> _Task_
Take the listing below and output it exactly, with no images.

━━━━━━━━━━━━━━━━━━━━━━━━━━━━━━

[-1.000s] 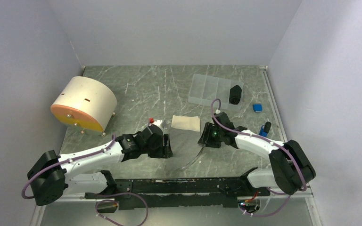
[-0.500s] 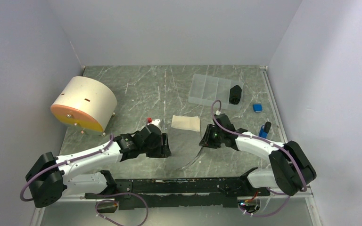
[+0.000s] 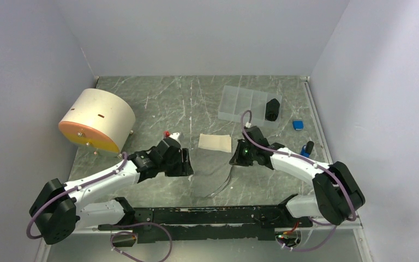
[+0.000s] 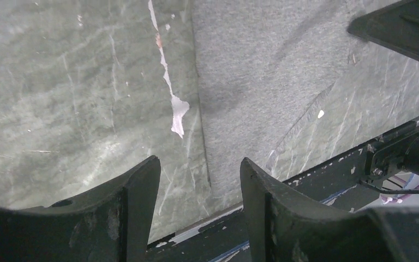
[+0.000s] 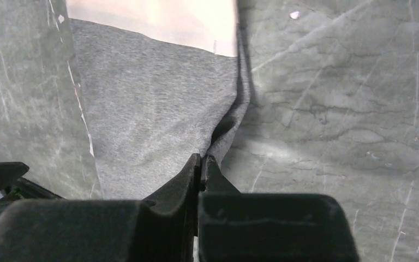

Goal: Roll the underwear
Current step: Fold the underwear at the center of the board.

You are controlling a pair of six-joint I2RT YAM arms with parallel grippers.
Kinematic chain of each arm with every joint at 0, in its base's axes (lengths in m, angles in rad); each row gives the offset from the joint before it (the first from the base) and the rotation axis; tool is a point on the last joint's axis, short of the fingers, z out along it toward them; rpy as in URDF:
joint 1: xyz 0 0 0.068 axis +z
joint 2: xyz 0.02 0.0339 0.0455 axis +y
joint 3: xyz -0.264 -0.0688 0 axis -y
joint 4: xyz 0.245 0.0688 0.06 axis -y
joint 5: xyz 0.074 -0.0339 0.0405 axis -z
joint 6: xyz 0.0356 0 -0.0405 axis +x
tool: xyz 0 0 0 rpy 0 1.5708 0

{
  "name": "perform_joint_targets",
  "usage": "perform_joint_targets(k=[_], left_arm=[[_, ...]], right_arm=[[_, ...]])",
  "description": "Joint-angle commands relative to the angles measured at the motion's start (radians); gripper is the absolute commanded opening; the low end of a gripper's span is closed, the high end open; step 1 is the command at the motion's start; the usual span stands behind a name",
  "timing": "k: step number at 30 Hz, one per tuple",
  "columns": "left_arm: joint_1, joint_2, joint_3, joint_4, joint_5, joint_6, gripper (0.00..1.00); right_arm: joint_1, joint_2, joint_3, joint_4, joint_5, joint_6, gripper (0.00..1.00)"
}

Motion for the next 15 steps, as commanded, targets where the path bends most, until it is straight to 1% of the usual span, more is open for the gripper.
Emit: perform_joint_targets(k=[1,5,9,11,15], left_arm=[[0.05,-0.001,0.016,0.046,0.047,0.051,0.61],[0.105,0.026,0.032,0.052,0.076,0.079,0.61],[0.168,0.091,0.074,0.115,0.148,0.133,0.63],[0.189,0.163,0.152,0.106,0.179,0.173,0.61],[0.189,0.316,0.342,0.08,0.221,0.244,0.6]], right_arm=[[0.084,0.022,0.108,-0.098,0.135,-0.005,0.0],[0.173,0.066,0.168,-0.183,0.259,0.046,0.0],[0.218,0.094,0.17,-0.187,0.293,0.096,0.0],[0.216,0.081,0.148,-0.159,0.292,0.102,0.0],[0.195,0.021,0.081,-0.099,0.29,0.089,0.07]])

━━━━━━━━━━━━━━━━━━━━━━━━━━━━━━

> _Exercise answer_
[-1.000s] 
[-0.500s] 
[+0.000s] 
[+0.000s] 
[+0.000s] 

Goal: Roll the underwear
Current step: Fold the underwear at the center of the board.

You are controlling a pair of six-joint I2RT YAM arms with parallel grippers.
Kinematic chain of each arm with every joint at 0, in its base's axes (lengths in m, angles in rad); each row gives the offset from the joint before it (the first from the base) and the rotation axis; tool is a point on the last joint's axis, short of the fingers, z out along it toward them; rpy as in URDF:
joint 1: xyz 0 0 0.068 axis +z
joint 2: xyz 0.02 0.0339 0.0455 axis +y
joint 3: xyz -0.264 -0.0688 0 axis -y
joint 4: xyz 0.245 0.0688 0.06 axis -y
joint 5: xyz 0.074 -0.0339 0.0405 axis -z
joint 6: xyz 0.0356 0 -0.0405 axis +x
tool: xyz 0 0 0 rpy 0 1.5708 0

{
  "name": "perform_joint_targets",
  "usage": "perform_joint_targets(k=[_], left_arm=[[_, ...]], right_arm=[[_, ...]])",
  "description": "Joint-angle commands relative to the angles measured at the motion's start (radians); gripper is the absolute commanded opening; the low end of a gripper's span is closed, the high end open; step 1 is the command at the motion's start; the usual span stands behind a name",
  "timing": "k: step number at 30 Hz, one per tuple",
  "columns": "left_arm: joint_1, joint_2, joint_3, joint_4, joint_5, joint_6, gripper (0.00..1.00); right_arm: joint_1, joint_2, joint_3, joint_4, joint_5, joint_6, gripper (0.00..1.00)"
}

Motion for the next 15 steps, as commanded, targets where the path bends most, until it is straight to 1% of the usual span, more is open for the gripper.
Emit: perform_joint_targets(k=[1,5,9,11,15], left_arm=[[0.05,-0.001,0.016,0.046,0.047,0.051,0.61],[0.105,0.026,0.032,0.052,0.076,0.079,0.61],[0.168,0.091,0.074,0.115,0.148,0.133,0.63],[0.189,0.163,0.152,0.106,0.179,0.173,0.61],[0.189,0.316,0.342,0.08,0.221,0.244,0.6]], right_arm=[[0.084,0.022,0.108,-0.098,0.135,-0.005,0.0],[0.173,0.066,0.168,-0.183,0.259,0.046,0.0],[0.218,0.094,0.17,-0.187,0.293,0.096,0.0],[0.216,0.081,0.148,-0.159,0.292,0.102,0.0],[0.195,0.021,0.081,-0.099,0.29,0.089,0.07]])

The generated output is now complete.